In his 10.1 client URLs file publicAddressMatches="1".
In his 10.2 client URLs file publicAddressMatches="0".

But everything else seems equal. Both player logs even show "location": "lan" during the MDE process.

But then just 10.2, with publicAddressMatches="0", applies the limits.

So I’m wondering if the client or server are using publicAddressMatches to decide if bandwidth limits should be applied.

@Volts

I went through the code (C++)

The logic I found:

  1. If there is an adapter on the host : Local
  2. If there is SSDP-discovered device, with gateway (has public IP that matches): local. (SSDP gets first layer devices only).
  3. Anything else in any combination chain or No Gateway: Not Local

This supports:

Host → Any subnet (adapter) rooted at the host.
Host → Any SSDP discovered device (router) with a gateway which matches Public IP

As example:

I have 192.168.0.x (my pfsense root),
Host is 192.168.0.20

Pfsense creates Virtual adapter 192.168.64.x/24
There is no routing / common path between the two networks.
PMS cannot see this adapter (in MyPlex)

192.168.64.x is REMOTE to my PMS server
(hairpin in the pfsense does not count as “local”. This is correct behavior)

I just tried it once.
I have set the default route to router 1 on router 2. So router 2 has the same public IP as router 1.

And then 4k direct play works on the network 10.2.1.0. No limits and no transcoding.

But the behavior is not correct in my opinion. If I add the network in Lan networks in the settings and the client can reach the server directly via the local network, then I want to have no restrictions, even if the network has a different public IP address.

Thanks!

That does make sense and I think matches what he’s describing.

But then, what’s the point of the LAN Networks setting?
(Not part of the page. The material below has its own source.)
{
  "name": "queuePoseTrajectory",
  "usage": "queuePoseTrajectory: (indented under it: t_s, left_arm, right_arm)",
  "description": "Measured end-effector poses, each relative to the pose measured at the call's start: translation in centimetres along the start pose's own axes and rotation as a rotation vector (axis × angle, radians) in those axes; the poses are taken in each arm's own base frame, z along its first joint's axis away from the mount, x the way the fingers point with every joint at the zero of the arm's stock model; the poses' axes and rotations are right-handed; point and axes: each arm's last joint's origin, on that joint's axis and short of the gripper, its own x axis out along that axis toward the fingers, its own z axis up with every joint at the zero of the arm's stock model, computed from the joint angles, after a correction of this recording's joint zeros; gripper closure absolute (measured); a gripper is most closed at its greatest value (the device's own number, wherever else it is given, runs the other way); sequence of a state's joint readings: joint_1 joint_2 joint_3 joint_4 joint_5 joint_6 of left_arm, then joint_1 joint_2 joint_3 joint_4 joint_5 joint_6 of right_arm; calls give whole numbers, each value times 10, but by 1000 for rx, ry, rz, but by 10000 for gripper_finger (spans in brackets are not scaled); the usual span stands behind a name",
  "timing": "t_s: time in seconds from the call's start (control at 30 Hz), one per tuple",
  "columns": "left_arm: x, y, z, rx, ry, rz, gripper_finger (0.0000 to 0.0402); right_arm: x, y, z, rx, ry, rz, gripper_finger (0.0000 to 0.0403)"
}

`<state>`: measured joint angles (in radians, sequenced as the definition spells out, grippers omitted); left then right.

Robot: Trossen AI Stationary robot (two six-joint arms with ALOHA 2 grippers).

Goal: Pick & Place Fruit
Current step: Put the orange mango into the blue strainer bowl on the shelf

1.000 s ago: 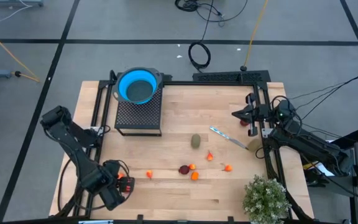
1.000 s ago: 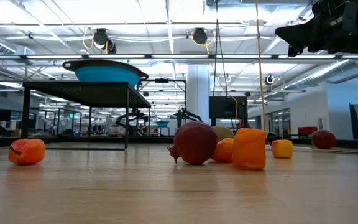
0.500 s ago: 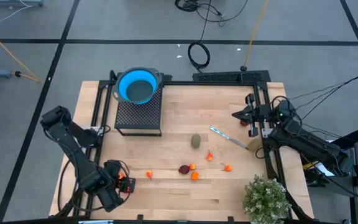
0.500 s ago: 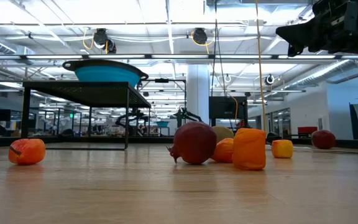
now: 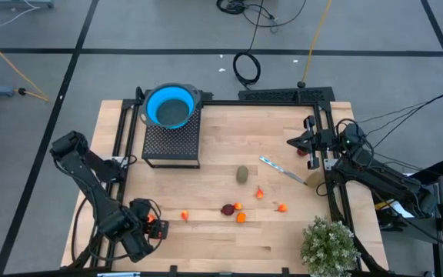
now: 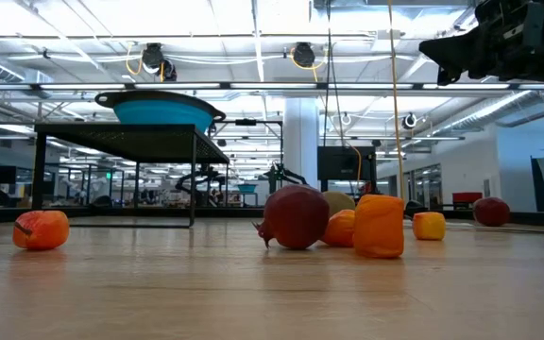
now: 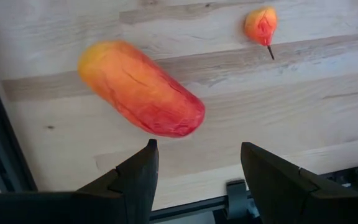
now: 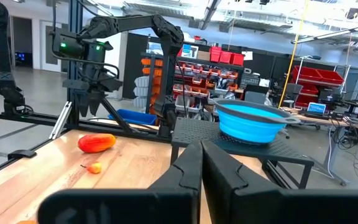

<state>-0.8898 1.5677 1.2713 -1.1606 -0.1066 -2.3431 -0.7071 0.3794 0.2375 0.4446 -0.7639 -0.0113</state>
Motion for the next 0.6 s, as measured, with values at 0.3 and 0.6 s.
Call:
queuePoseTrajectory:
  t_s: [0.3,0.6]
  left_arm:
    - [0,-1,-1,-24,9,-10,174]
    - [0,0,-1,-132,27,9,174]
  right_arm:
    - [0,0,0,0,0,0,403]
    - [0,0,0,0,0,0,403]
I totally understand and agree with the security changes Plex made for ... allowed without auth.

But for bandwidth control, it seems like the LAN Networks setting should be the trump card?

(There were some other posts about “why is bandwidth control acting funky for my client on a local VPN? LAN Networks is being ignored.”. I’ll try to find them. I wonder if it’s related.)

@Volts

You can’t trump something just by saying “this is what I want” when:

  1. You can’t set a netmask which makes it legitimate
  2. It’s more than 1 hop away
  3. It doesn’t have have a gateway.

This whole problem is a network design problem.
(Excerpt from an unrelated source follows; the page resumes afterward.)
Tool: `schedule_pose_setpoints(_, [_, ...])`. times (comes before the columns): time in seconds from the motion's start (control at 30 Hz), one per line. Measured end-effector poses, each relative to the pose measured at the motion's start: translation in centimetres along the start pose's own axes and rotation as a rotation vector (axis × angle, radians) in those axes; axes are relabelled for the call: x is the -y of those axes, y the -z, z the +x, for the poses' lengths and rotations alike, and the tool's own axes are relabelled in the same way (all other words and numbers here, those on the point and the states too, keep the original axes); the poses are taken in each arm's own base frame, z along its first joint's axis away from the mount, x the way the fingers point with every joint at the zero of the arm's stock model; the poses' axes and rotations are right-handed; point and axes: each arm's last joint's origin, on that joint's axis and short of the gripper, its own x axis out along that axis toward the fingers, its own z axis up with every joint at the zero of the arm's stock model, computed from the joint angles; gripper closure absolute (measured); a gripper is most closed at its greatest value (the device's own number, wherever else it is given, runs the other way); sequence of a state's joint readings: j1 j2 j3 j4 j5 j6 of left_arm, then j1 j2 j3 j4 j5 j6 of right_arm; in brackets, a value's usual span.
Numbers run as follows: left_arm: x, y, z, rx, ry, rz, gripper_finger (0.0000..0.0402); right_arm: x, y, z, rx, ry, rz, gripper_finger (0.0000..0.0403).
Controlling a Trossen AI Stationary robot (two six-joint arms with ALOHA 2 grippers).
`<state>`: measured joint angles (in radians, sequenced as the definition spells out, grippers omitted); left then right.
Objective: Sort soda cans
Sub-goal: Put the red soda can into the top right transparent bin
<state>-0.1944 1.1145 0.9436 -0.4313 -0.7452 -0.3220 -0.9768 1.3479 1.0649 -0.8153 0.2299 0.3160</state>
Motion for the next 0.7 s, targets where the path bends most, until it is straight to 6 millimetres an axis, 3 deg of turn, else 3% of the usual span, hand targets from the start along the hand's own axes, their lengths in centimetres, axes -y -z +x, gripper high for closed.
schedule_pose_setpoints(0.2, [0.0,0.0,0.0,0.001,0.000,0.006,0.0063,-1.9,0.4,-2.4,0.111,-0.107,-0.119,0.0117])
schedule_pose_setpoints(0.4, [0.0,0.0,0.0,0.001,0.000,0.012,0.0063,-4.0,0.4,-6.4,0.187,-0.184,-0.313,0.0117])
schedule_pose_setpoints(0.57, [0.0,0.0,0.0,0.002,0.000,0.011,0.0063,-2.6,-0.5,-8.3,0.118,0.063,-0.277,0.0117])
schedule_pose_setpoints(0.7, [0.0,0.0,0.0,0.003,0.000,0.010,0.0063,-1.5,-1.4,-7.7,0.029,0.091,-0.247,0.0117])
In this case, PMS should be on a 10. network with a WIDE netmask to include it all.
( Example: 10.0.0.2/8 - 24 bit subnet with PMS on the first IP below the router)

where PMS is at the top of the heap, not stuck out in right field.

To fix this network is easy but it’s up to the users to manage their own networks.

  1. Make a big subnet
  2. Put PMS in the main subnet and give it a wide subnet mask

The whole network should appear “Subnet FLAT” to PMS.